NuTime: Numerically Multi-Scaled Embedding for Large-Scale Time-Series Pretraining

Source

Core Claim

NuTime argues that large-scale time-series representation learning needs an explicit numerical-scale interface: window-level normalized shapes can be encoded conventionally, but raw window means and standard deviations need a numerically multi-scaled embedding so one pretrained encoder can transfer across domains with very different amplitudes.

Key Contributions

  • Introduces NuTime, a Transformer encoder for time-series representation learning where each token represents a non-overlapping window through normalized shape, window mean, and window standard deviation.
  • Proposes numerically multi-scaled embedding (NME), which embeds scalar mean and standard-deviation values by ensembling linear-plus-LayerNorm blocks across bias multipliers from 1e-4 to 1e4.
  • Builds a large heterogeneous pretraining set from UCR, UEA, and additional public datasets, yielding about 1.89 million univariate training sequences and about 60 million tokens after cropping and windowing.
  • Uses a simple BYOL-style self-supervised objective with random resized crops, then transfers the pretrained model to univariate classification, multivariate classification, few-shot learning, clustering, and sample-level anomaly detection.
  • Reports state-of-the-art classification results against self-supervised and domain-specific baselines on UCR and UEA benchmark suites.

Benchmarked Models

ModelRole In PaperNotesOfficial Artifact
NuTime-Bias9Main released pretrained NuTime checkpointTransformer encoder with 6 layers, 8 heads, 128-dimensional latent vectors, window size 16, mean/std embedding dimension 32, and 9 numerical scales for NME. The paper uses this 9-scale setting as the default for large-scale transfer experiments.checkpoint_bias9.pth

Method Notes

NuTime is a passive time-series representation model rather than an action-conditioned world model: it learns latent representations from observed time-series samples and does not include an explicit action, control input, intervention, or treatment channel.

The key modeling move is to separate local shape from local scale.
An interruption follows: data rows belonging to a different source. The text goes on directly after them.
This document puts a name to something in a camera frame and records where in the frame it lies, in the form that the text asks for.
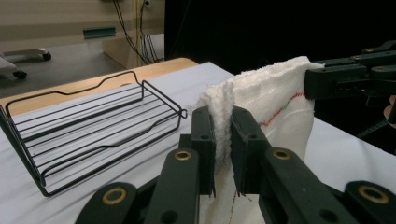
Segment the floor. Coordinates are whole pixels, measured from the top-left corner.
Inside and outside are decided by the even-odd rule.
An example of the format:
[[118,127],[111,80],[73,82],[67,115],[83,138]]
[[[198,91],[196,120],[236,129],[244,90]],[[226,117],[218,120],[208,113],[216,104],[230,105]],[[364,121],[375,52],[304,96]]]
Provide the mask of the floor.
[[[158,57],[163,57],[163,35],[152,35],[151,40]],[[44,61],[41,55],[6,57],[27,73],[27,77],[19,79],[11,73],[0,74],[0,98],[125,70],[103,52],[100,41],[46,50],[52,56],[49,61]]]

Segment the white towel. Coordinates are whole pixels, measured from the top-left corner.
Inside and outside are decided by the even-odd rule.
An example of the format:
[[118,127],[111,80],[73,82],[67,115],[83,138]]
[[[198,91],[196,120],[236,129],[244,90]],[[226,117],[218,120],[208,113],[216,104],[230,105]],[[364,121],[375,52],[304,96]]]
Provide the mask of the white towel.
[[214,120],[216,139],[215,187],[217,197],[201,196],[200,223],[264,223],[258,195],[234,197],[230,158],[230,116],[234,105],[250,111],[272,147],[293,150],[304,160],[314,120],[314,101],[304,97],[304,74],[321,68],[307,57],[274,63],[243,72],[208,87],[195,108],[207,105]]

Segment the red stitching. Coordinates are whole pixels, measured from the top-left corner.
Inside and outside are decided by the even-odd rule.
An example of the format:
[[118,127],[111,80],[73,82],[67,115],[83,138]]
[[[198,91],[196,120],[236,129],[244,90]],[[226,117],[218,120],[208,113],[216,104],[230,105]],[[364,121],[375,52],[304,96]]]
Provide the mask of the red stitching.
[[271,122],[273,121],[273,119],[276,118],[276,116],[278,116],[282,110],[284,110],[284,109],[286,109],[286,107],[288,107],[288,104],[289,104],[292,100],[294,100],[294,99],[297,98],[297,97],[301,97],[301,96],[305,96],[305,92],[303,92],[303,91],[296,92],[293,96],[291,96],[291,98],[288,100],[288,102],[286,103],[286,105],[284,105],[284,106],[282,106],[280,109],[278,109],[278,110],[275,112],[275,114],[274,114],[270,119],[268,119],[267,121],[264,121],[264,122],[259,123],[260,126],[264,125],[265,127],[268,127],[268,126],[271,124]]

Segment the towel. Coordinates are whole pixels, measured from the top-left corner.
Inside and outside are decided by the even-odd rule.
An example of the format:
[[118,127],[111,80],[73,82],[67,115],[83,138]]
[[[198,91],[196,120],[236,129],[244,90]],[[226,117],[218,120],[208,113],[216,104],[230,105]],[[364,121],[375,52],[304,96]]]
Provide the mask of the towel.
[[233,106],[252,114],[272,147],[294,151],[304,160],[314,121],[313,100],[304,97],[304,74],[322,68],[301,56],[263,68],[242,72],[209,86],[190,112],[208,106],[216,140],[215,187],[217,197],[201,196],[200,223],[265,223],[258,195],[238,197],[231,165],[230,117]]

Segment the dark background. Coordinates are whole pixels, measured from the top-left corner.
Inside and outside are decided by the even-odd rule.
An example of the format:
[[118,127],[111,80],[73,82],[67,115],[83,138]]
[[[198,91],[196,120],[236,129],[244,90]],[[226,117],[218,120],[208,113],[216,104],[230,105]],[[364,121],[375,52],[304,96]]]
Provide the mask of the dark background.
[[[166,0],[165,60],[212,62],[238,75],[297,56],[313,62],[358,55],[396,40],[395,31],[391,2]],[[367,107],[366,100],[316,100],[315,116],[356,135],[384,118],[385,105]],[[385,126],[362,139],[393,154],[395,137]]]
Each time series is split into fixed windows; each window is normalized by its own mean and standard deviation for the shape path, while the mean and standard deviation are preserved as scalar inputs. This avoids instance normalization’s loss of scale information while still giving the Transformer well-conditioned token embeddings.

For multivariate time series, the paper encodes each channel window independently with shared parameters, concatenates the channel embeddings, and projects them back to the Transformer feature dimension. This makes multivariate transfer possible, but cross-channel dynamics are not modeled as a first-class temporal structure in the pretraining interface.

Evidence And Results

  • UCR supervised comparison: NuTime ranks first on the reported 112-dataset UCR archive comparison against HIVE-COTE2.0, MultiRocket, InceptionTime, and other specialized classifiers.
  • UCR self-supervised comparison: across 125 UCR datasets plus Epilepsy, FD-B, and EMG, NuTime reports the best average accuracy or macro-F1 in the paper’s comparison against TNC, T-Loss, TS-TCC, TS2Vec, TF-C, Ti-MAE, and SimMTM.
  • UEA multivariate classification: the same pretrained model transfers to UEA-style multivariate classification, ranking first in the supervised comparison over 26 datasets and reporting the best average accuracy/rank in the self-supervised comparison over 29 datasets.
  • Few-shot learning: with 5-shot finetuning over 41 UCR datasets, NuTime reports higher average accuracy than 1NN, DTW, BOSS, ResNet trained from scratch, and the FS-1/FS-2 meta-learning baselines.
  • Ablations support the numerical-scale design: the 9-scale NME setting outperforms single-scale and smaller-scale transfer variants, and large-scale pretraining improves substantially over pretraining on each individual UCR dataset alone.

Limitations

  • NuTime is strongest as a representation and classification pretraining model; the paper explicitly says it is not directly applicable to forecasting because decoding latent representations back to raw numerical values at arbitrary scales remains unsolved.
  • The model is pretrained mainly through univariate sequences, and multivariate support is added through channel-wise encoding plus projection rather than native coupled multivariate dynamics.
  • The checkpoint is tied to specific hyperparameters such as window size and predefined numerical scales, and the paper notes that retraining on other datasets may require tuning those choices.
  • The learned representation may inherit biases or inequalities from the pretraining data and can behave unexpectedly on data outside its training distribution.

Open Questions

  • Can NME-style scalar encoding be extended into a decoder that forecasts raw values across arbitrary numerical scales?
  • How much of NuTime’s transfer comes from the numerical embedding itself versus large heterogeneous pretraining data and BYOL-style augmentation?
  • Would a native multivariate version that models cross-channel coupling outperform the channel-wise extension without losing broad transfer behavior?